SMS TPDU Transfer Protocol Data Unit

April 1st, 2024

The SMS subsystem is quite powerful and offers even binary data transmission. By switching the modem to the PDU mode one gets a convenient way to access most of the features. Yet interpreting or assembling of PDUs may be quite a desolation.

> AT+CMGF=<mode>

The value of 0 activates the PDU mode, while the value of 1 activates the text mode.
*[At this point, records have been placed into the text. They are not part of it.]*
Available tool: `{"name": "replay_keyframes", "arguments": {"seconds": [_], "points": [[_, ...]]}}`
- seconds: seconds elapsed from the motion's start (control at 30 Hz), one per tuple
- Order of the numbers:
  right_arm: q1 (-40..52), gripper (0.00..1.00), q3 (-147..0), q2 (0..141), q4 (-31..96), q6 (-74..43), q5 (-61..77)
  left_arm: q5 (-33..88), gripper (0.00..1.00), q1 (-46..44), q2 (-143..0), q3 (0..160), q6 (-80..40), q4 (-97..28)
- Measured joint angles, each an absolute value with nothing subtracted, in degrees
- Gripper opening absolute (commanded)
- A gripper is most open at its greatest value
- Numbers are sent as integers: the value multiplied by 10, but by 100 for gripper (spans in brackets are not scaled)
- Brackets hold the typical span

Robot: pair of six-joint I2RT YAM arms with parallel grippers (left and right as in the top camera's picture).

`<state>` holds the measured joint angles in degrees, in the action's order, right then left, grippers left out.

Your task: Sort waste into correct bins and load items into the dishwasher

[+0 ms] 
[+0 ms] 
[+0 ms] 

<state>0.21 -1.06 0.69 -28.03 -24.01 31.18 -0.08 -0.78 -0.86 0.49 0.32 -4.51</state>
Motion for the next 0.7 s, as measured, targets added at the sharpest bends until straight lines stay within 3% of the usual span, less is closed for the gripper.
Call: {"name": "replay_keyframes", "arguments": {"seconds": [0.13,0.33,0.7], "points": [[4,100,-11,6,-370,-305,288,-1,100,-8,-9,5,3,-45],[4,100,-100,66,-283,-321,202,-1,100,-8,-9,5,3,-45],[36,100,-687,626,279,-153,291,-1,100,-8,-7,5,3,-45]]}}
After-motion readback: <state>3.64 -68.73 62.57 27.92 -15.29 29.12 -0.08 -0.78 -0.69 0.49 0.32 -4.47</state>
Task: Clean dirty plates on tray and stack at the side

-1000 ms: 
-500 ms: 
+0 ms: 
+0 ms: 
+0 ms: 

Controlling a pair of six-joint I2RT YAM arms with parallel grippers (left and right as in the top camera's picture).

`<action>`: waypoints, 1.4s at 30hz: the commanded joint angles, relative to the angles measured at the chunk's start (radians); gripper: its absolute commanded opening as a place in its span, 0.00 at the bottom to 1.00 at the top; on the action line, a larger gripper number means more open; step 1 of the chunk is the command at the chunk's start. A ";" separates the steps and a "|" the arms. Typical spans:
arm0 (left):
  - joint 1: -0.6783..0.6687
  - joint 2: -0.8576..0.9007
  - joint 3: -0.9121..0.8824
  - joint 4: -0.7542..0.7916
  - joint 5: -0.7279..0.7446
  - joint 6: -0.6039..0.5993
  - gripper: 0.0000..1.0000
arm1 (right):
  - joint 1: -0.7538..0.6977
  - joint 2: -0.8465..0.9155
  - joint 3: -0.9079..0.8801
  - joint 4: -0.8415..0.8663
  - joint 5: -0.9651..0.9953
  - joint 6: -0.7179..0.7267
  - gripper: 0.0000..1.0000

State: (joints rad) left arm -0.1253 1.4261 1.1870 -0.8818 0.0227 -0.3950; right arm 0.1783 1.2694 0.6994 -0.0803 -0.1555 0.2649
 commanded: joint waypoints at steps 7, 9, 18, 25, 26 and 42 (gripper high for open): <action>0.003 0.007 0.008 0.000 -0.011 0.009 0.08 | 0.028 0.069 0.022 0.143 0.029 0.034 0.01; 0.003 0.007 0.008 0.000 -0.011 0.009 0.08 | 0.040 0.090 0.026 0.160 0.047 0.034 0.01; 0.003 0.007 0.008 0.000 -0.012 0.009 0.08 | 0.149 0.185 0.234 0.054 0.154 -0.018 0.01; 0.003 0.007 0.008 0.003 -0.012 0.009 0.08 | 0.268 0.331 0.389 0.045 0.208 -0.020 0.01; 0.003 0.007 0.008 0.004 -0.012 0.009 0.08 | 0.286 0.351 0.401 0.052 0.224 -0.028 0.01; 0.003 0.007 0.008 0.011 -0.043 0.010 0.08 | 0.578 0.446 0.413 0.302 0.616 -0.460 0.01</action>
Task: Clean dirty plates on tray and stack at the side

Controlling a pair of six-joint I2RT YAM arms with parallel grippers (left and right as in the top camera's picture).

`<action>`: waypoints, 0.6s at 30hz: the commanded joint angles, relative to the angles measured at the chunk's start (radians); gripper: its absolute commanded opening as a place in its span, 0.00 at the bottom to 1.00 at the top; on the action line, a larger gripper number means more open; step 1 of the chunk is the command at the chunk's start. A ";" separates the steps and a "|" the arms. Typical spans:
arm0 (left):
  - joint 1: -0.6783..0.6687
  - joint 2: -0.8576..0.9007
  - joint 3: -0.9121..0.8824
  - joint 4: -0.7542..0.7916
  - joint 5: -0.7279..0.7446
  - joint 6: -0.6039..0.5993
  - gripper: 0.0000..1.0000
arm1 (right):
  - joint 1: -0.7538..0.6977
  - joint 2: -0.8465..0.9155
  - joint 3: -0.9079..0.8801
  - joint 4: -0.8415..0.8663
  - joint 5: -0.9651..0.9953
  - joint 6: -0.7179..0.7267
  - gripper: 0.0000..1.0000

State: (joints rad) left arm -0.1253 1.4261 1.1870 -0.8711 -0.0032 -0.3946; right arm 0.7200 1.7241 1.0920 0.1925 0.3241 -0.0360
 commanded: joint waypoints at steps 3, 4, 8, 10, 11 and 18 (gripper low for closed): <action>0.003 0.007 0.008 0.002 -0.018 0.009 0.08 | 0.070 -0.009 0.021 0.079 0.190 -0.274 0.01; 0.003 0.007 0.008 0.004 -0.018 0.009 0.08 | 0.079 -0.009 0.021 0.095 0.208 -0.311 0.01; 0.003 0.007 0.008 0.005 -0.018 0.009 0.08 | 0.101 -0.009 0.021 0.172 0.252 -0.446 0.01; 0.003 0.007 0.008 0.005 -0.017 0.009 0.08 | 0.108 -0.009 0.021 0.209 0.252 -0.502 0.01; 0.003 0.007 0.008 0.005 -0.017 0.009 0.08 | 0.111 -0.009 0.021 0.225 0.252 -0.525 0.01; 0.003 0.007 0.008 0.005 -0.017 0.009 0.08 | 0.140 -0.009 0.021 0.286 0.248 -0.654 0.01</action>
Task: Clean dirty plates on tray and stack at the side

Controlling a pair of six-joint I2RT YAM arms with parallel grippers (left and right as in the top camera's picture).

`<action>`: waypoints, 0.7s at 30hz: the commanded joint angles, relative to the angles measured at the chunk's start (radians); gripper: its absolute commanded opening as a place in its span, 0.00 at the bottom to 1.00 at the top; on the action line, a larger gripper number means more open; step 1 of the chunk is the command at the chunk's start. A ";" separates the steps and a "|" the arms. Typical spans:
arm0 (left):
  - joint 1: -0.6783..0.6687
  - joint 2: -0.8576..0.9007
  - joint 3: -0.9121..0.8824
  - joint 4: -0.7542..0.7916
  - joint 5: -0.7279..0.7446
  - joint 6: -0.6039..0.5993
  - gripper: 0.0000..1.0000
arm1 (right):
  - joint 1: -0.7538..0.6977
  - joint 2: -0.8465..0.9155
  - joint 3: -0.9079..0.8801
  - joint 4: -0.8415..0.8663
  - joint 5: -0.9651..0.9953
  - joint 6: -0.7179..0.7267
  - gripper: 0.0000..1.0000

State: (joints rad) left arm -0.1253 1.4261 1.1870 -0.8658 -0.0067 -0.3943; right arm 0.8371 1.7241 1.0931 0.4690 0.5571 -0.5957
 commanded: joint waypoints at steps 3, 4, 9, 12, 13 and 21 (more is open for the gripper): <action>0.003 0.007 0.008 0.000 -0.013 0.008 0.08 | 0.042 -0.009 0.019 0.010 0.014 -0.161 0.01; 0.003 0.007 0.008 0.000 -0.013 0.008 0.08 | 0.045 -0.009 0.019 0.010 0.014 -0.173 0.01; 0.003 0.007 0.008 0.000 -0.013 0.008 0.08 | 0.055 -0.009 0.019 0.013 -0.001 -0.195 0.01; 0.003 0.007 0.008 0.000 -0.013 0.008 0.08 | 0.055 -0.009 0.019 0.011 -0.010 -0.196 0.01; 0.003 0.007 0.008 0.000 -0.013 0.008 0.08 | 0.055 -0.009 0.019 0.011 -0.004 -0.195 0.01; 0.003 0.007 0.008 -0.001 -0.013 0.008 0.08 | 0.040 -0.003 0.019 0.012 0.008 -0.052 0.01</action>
Configuring the storage memory

> AT+CPMS=<read_and_delete>[,<write_and_send>[,<incoming>]]
Memory Affected AT Commands Possible Values
read_and_delete +CMGL, +CMGR, +CMGD ME = Modem's Flash Memory, MT = ME and SM combined, SM = SIM Card, SR = Status Report Storage
write_and_send +CMGW, +CMSS ME = Modem's Flash Memory, MT = ME and SM combined, SM = SIM Card
incoming none ME = Modem's Flash Memory, SM = SIM Card

Reading SMS messages

List messages by type from the active storage memory:

> AT+CMGL=<stat>

< +CMGL:
< <index>,<stat>,[<alpha>],<length>
< <pdu>
<
< +CMGL:
< <index>,<stat>,[<alpha>],<length>
< <pdu>
< 
< ...
< 
< OK
Parameter Description
stat 0 = received unread message(s), 1 = received read message(s), 2 = stored unsent message(s), 3 = stored sent message(s), 4 = all messages
index 0..n position in the active storage memory
alpha Phonebook entry associated to the originating or destination address, depending on the message type.
length Length in octets of the PDU without the SMSC part.
pdu SMSC and the PDU as described below, encoded as a hex-string (each two characters make up one byte).

Read selected message by its index no. as of the active storage memory:

> AT+CMGR=<index>

< +CMGR: <stat>,[<alpha>],<length>
< <pdu>
< 
< OK

Fields description as for the +CMGL command.

Sending SMS messages

> AT+CMGS=<length>
> <pdu><CTRL-Z or ESC>

Note, the length does not include the SMSC part.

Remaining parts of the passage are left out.